• _EXERCISE_:
Exactly as given, transcribe each entry that follows.

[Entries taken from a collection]
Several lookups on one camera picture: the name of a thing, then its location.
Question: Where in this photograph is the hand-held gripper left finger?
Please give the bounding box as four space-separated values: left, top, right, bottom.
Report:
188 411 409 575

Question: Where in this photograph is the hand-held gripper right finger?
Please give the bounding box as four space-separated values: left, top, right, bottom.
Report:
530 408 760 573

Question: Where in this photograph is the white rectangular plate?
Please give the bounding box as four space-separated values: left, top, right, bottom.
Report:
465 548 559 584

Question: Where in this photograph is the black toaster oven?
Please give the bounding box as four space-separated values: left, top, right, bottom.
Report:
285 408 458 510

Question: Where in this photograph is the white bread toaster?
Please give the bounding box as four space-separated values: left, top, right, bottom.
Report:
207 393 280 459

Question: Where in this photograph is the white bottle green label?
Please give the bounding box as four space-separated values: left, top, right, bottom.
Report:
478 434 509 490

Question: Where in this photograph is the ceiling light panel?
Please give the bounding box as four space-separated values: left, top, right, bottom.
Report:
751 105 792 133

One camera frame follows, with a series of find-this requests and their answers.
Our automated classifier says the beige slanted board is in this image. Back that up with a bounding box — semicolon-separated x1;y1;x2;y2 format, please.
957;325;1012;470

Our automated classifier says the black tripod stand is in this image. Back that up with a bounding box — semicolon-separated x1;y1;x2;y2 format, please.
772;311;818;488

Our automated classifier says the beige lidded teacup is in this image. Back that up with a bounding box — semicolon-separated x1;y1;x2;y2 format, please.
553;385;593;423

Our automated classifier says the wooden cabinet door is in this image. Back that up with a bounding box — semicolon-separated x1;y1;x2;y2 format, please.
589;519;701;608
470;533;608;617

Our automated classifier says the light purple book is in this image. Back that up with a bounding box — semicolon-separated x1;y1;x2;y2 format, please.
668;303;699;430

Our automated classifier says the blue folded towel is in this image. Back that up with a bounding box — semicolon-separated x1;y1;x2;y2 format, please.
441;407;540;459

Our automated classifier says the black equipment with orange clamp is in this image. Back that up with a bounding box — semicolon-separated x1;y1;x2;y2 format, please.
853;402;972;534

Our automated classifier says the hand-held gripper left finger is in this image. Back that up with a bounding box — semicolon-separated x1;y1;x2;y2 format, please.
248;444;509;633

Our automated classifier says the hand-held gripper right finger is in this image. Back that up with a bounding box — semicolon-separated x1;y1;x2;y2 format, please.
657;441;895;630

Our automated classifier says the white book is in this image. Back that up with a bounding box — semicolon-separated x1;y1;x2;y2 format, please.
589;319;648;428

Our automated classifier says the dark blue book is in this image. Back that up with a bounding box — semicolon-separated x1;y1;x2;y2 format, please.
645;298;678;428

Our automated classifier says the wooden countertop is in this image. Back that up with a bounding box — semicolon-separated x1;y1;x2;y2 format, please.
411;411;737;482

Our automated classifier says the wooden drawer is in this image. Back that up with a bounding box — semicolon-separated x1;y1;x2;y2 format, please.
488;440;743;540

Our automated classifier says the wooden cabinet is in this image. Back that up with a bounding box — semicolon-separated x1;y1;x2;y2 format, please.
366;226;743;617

• _RESPONSE AREA_:
Several lookups on one camera picture: the name of a thing, then its location.
Question: Where in this photograph is the hand-held gripper left finger?
Please give the bounding box as four space-separated values: left, top, right, bottom.
Report:
188 411 409 575

Question: Where in this photograph is the hand-held gripper right finger?
Please give the bounding box as four space-separated values: left, top, right, bottom.
Report:
530 408 760 573

Question: Where in this photograph is the white rectangular plate?
Please give the bounding box as four space-separated values: left, top, right, bottom.
Report:
465 548 559 584

Question: Where in this photograph is the black toaster oven?
Please give the bounding box as four space-separated values: left, top, right, bottom.
Report:
285 408 458 510

Question: Where in this photograph is the white bread toaster?
Please give the bounding box as four space-separated values: left, top, right, bottom.
Report:
207 393 280 459

Question: Where in this photograph is the white bottle green label?
Please give the bounding box as four space-separated values: left, top, right, bottom.
Report:
478 434 509 490

Question: Where in this photograph is the ceiling light panel?
Please give the bounding box as four space-separated values: left, top, right, bottom.
Report:
751 105 792 133

One camera frame follows, with a series of find-this requests and their answers.
Our automated classifier says the beige slanted board is in this image. Back that up with a bounding box — semicolon-separated x1;y1;x2;y2 format, please.
957;325;1012;470

Our automated classifier says the black tripod stand is in this image. Back that up with a bounding box — semicolon-separated x1;y1;x2;y2 format, please.
772;311;818;488

Our automated classifier says the beige lidded teacup is in this image. Back that up with a bounding box — semicolon-separated x1;y1;x2;y2 format, please.
553;385;593;423

Our automated classifier says the wooden cabinet door is in this image. Back that up with a bounding box — semicolon-separated x1;y1;x2;y2 format, please.
589;519;701;608
470;533;608;617

Our automated classifier says the light purple book is in this image. Back that up with a bounding box — semicolon-separated x1;y1;x2;y2 format, please.
668;303;699;430

Our automated classifier says the blue folded towel is in this image. Back that up with a bounding box — semicolon-separated x1;y1;x2;y2 format, please.
441;407;540;459

Our automated classifier says the black equipment with orange clamp is in this image. Back that up with a bounding box — semicolon-separated x1;y1;x2;y2 format, please.
853;402;972;534

Our automated classifier says the hand-held gripper left finger is in this image. Back that up with a bounding box — semicolon-separated x1;y1;x2;y2 format, please.
248;444;509;633

Our automated classifier says the hand-held gripper right finger is in this image. Back that up with a bounding box — semicolon-separated x1;y1;x2;y2 format, please.
657;441;895;630

Our automated classifier says the white book is in this image. Back that up with a bounding box — semicolon-separated x1;y1;x2;y2 format, please.
589;319;648;428

Our automated classifier says the dark blue book is in this image. Back that up with a bounding box — semicolon-separated x1;y1;x2;y2 format, please.
645;298;678;428

Our automated classifier says the wooden countertop is in this image. Back that up with a bounding box — semicolon-separated x1;y1;x2;y2 format, please.
411;411;737;482

Our automated classifier says the wooden drawer is in this image. Back that up with a bounding box — semicolon-separated x1;y1;x2;y2 format, please.
488;440;743;540

Our automated classifier says the wooden cabinet is in this image. Back that up with a bounding box — semicolon-separated x1;y1;x2;y2 format, please.
366;226;743;617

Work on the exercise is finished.